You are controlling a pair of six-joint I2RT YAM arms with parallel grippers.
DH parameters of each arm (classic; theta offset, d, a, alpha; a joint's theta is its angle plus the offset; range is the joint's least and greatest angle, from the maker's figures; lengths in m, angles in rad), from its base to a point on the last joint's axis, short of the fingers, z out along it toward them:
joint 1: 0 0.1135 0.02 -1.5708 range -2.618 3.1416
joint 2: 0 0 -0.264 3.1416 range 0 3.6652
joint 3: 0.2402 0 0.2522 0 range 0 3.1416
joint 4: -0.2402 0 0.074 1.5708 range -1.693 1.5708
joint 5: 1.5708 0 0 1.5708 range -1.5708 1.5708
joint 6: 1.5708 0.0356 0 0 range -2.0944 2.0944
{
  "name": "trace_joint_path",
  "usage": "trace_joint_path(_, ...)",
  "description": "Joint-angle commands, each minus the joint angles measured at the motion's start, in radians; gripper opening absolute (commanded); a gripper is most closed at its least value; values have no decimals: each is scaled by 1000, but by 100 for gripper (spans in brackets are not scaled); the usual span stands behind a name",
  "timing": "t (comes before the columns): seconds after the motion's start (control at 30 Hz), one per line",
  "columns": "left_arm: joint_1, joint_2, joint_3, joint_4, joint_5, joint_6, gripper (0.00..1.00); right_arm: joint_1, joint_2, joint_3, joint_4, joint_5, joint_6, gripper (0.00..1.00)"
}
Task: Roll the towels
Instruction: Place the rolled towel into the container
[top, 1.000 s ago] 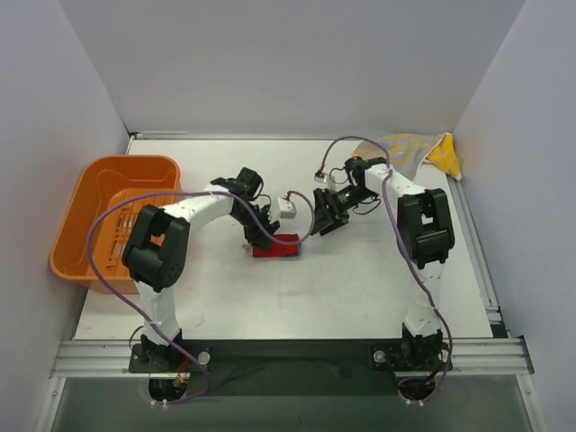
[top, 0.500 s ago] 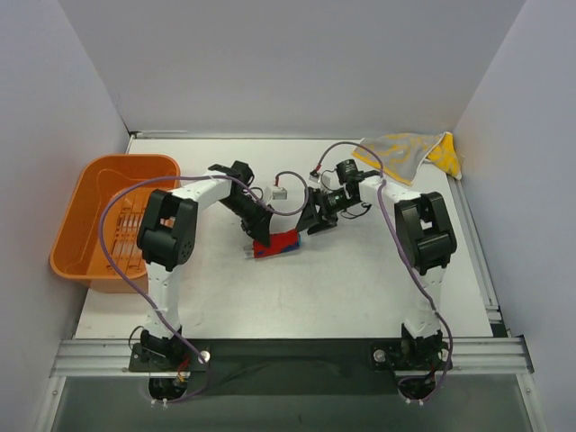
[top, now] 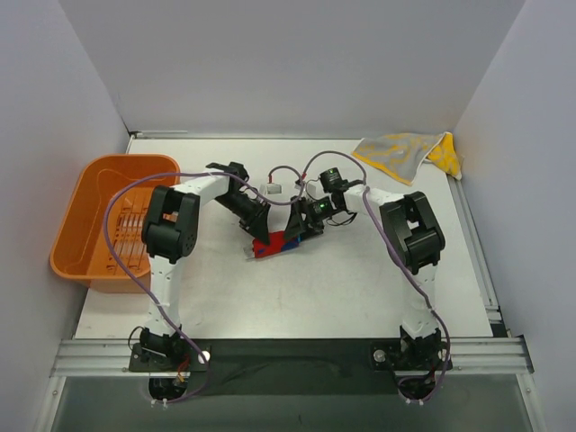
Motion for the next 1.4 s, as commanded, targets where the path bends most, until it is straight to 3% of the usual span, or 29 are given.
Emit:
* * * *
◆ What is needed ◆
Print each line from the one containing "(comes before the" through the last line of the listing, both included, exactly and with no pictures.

◆ Response ◆
  "timing": "t (comes before the columns): seconds after the motion's start (control at 30 Hz), one per line",
  "columns": "left_arm: joint_1, joint_2, joint_3, joint_4, joint_5, joint_6, gripper (0.00..1.00); right_arm: joint_1, joint_2, joint_3, joint_4, joint_5, joint_6, gripper (0.00..1.00)"
}
Task: Roll the towels
Instruction: Place the rolled towel into the container
[top, 1.000 s ago] 
[top, 0.500 s ago] 
[top, now] 
Motion for the next 1.4 s, as commanded, targets where the path bends most, until it is straight to 3% of the usual span, or 29 are given.
Emit:

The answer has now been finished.